> [WORK REQUEST] Pictures in the records below must be left out. Return exactly the lines from the line with "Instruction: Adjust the" to the line with "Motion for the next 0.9", both included.

*** Opening AVAILABLE DATA ***

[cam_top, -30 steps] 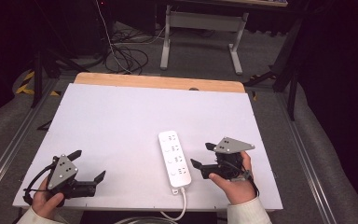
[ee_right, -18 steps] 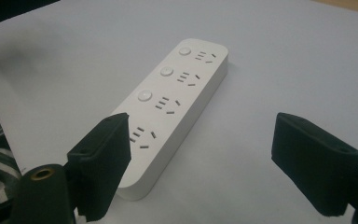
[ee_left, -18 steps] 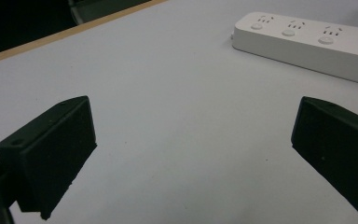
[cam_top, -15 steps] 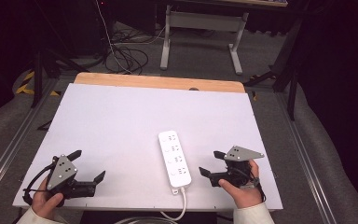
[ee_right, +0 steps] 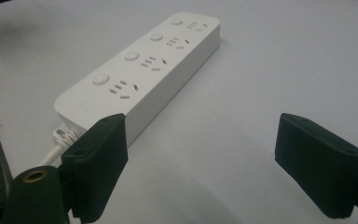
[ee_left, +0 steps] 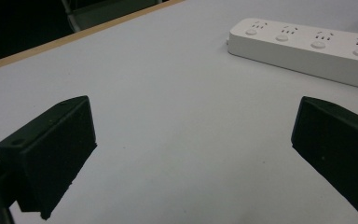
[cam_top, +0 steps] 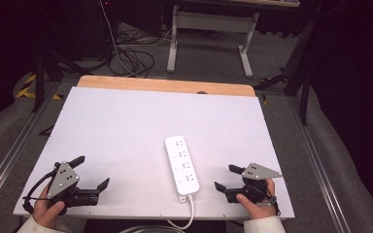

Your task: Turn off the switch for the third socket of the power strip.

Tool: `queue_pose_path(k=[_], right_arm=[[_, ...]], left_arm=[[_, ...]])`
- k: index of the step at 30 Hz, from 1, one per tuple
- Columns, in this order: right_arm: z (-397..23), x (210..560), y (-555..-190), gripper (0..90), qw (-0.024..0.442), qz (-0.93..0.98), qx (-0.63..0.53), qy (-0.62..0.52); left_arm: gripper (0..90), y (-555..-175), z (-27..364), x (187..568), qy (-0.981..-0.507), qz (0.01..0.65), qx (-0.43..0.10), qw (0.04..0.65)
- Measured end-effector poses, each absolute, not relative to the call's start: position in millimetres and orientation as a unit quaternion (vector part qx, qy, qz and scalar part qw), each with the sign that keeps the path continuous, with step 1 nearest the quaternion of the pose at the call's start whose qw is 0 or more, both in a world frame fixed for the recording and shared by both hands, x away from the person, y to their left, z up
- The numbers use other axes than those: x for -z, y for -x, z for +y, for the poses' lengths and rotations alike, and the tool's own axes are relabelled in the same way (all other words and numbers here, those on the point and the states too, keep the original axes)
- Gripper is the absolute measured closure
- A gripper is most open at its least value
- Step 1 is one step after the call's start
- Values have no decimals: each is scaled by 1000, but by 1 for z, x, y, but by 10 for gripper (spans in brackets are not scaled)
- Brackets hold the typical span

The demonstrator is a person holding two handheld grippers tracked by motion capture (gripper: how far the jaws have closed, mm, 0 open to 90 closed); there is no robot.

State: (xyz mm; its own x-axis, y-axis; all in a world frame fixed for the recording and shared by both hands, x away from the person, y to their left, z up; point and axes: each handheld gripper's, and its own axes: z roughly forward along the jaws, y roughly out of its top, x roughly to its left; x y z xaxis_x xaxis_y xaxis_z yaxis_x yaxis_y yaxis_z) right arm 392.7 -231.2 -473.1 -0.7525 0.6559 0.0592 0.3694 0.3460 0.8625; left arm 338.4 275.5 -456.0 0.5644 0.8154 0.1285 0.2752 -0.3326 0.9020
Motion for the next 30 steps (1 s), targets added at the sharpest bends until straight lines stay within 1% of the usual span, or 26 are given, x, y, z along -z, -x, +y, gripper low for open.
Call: queue_pose_path(k=[9, 12, 15, 18, 21, 25, 30], right_arm=[[-235, 488, -387, 180, 160, 814, -449, -331], [-236, 487, -386, 180, 162, 812, -451, -333], [-237, 485, -387, 181, 175, 805, -456, -335], [-237, 483, -386, 198, 184, 802, -462, -330], [-238, 482, -385, 199, 186, 800, -465, -329], [-238, 483, -385, 189, 188, 807, -456, -327], [-239, 483, -385, 185, 195, 809, -449, -326]], left_arm=[[2, -338, 278, 459, -761, 358, -302, 448], [1, -339, 278, 459, -760, 359, -303, 449], [1, -340, 277, 459, -757, 368, -304, 446], [2, -341, 278, 459, -752, 375, -302, 449], [1, -341, 279, 459, -749, 378, -302, 452], [2, -341, 280, 461, -747, 372, -314, 452], [2, -342, 280, 462, -756, 357, -319, 447]])
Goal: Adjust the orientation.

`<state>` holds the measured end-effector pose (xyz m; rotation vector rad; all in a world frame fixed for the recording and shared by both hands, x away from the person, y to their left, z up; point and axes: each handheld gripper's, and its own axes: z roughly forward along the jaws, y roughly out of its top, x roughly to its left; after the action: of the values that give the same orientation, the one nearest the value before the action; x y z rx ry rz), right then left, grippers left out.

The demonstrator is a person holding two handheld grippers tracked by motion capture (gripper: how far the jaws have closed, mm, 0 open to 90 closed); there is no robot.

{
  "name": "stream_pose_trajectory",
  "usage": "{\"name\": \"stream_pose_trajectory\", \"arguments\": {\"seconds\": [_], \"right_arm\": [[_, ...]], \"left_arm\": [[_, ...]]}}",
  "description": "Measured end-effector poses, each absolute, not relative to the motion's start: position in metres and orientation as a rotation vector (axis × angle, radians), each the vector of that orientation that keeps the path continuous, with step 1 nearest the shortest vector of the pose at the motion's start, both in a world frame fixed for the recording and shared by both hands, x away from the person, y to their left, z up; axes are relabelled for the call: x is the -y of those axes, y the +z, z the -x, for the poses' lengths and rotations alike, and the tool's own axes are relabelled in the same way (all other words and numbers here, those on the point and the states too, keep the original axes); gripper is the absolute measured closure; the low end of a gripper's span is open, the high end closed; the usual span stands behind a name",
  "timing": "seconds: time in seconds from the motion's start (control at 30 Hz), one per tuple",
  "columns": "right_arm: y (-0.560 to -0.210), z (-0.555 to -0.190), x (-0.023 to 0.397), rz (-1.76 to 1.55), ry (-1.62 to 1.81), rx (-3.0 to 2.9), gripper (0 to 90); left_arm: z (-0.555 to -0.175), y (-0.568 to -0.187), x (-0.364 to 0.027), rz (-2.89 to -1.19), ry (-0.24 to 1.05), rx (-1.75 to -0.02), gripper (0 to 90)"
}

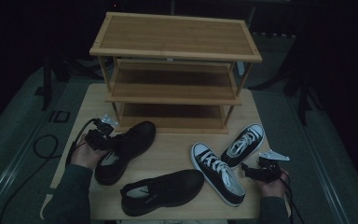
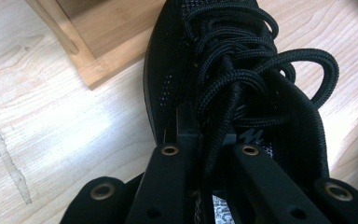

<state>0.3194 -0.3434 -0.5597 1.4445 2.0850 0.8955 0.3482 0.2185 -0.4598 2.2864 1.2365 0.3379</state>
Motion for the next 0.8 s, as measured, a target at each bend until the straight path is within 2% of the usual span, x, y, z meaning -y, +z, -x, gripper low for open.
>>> {"name": "stream_pose_trajectory", "arguments": {"seconds": [0.8], "right_arm": [[-0.56, -0.319, 0.343, -1.445, 0.896, -2.085, 15.3]], "left_arm": [[-0.374, -0.45, -0.206, -2.193, 0.348, -1.313, 87.3]]}}
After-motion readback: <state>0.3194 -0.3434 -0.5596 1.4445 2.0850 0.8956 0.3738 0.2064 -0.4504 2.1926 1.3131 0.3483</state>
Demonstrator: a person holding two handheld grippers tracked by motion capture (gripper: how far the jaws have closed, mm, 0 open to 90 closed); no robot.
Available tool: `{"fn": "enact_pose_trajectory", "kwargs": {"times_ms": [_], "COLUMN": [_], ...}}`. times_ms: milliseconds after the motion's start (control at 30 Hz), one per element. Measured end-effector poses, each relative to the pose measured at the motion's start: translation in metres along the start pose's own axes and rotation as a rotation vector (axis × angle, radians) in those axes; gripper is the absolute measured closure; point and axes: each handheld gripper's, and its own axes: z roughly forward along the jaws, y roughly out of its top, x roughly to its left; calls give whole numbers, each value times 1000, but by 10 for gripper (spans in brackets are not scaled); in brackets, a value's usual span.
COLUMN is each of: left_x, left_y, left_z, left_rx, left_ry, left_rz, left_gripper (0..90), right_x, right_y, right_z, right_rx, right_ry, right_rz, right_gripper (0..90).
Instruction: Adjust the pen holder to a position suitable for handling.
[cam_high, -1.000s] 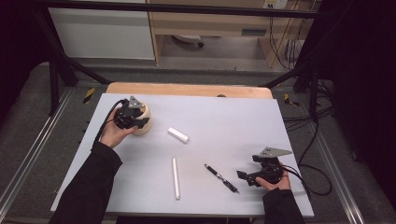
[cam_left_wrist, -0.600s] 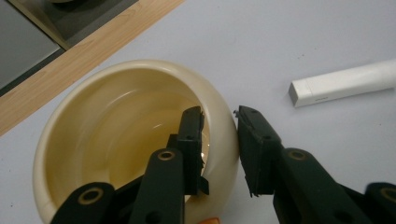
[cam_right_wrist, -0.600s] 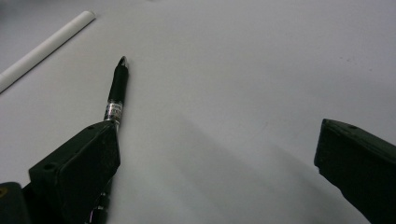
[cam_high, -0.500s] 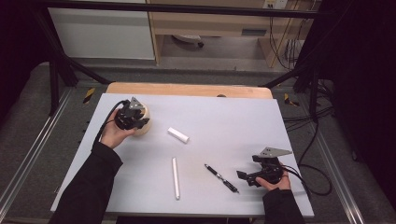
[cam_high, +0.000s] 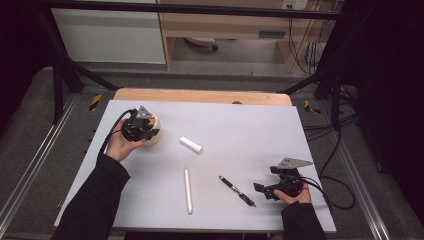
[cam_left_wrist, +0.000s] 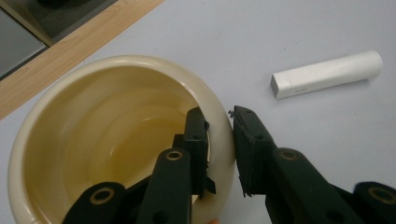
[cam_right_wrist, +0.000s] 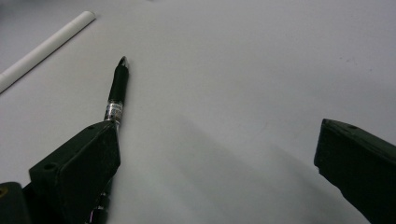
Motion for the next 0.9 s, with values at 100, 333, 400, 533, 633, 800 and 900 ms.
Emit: {"fn": "enact_pose_trajectory", "kwargs": {"times_ms": [100, 333, 400, 533, 633, 800, 900], "left_x": [-1, -2, -3, -5, -7, -13, -17], "left_y": [0, 1, 1, 1, 2, 1, 0], "left_z": [-2, -12, -14, -20, -25, -31, -34], "left_rx": [-7, -24, -24, -28, -31, -42, -41], "left_ry": [-4, -12, -15, -20, -25, -40, -50], "left_rz": [1, -11, -17, -28, -37, -50, -56], "left_gripper": [757, 764, 768, 770, 773, 778, 779], "right_x": [0, 0, 0, 0, 0, 0, 0], "right_y": [0, 0, 0, 0, 0, 0, 0], "right_z": [0, 0, 0, 0, 0, 0, 0], "right_rx": [0, 2, 2, 4, 1, 2, 2], "right_ry": [0, 0, 0, 0, 0, -1, 0], "right_rz": [-1, -2, -2, -1, 2, -1, 2], "right_gripper": [9, 9, 9, 9, 9, 9, 9]}}
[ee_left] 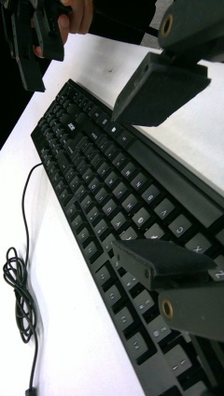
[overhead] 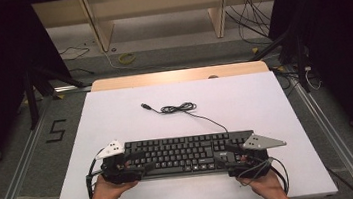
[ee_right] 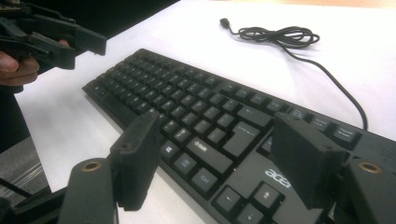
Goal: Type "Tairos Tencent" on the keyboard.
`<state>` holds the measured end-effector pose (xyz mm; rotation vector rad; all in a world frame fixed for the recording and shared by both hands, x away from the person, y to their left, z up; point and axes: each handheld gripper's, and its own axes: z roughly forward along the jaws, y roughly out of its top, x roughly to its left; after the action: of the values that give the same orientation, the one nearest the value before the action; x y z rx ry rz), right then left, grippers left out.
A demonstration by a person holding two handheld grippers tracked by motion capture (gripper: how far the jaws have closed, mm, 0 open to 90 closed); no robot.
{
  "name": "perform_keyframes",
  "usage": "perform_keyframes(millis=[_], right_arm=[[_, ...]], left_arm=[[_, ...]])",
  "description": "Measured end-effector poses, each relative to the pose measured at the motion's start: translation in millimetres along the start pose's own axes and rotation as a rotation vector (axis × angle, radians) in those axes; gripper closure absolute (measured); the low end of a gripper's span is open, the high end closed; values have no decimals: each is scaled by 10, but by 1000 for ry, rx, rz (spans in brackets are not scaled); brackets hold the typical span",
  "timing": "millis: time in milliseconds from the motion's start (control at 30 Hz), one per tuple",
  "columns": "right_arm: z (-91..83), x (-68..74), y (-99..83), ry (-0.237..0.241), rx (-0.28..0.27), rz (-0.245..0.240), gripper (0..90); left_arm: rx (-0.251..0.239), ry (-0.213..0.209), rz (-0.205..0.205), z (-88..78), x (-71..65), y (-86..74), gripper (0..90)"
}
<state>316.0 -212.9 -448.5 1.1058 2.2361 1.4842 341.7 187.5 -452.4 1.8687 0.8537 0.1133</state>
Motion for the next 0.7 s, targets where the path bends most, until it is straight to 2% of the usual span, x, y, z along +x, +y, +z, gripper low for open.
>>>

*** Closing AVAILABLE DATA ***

> [RESULT OF THIS TASK]
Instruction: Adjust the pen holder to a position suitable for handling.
[cam_high, -1.000s] 
[cam_left_wrist, -0.600s] 
[cam_right_wrist, -0.600s] 
[cam_high, -0.500s] 
[cam_high, +0.000s] 
[cam_left_wrist, +0.000s] 
[cam_right_wrist, +0.000s] 
Motion for the next 0.9 s, with values at 100, 333, 400, 533, 633, 800 and 900 ms.

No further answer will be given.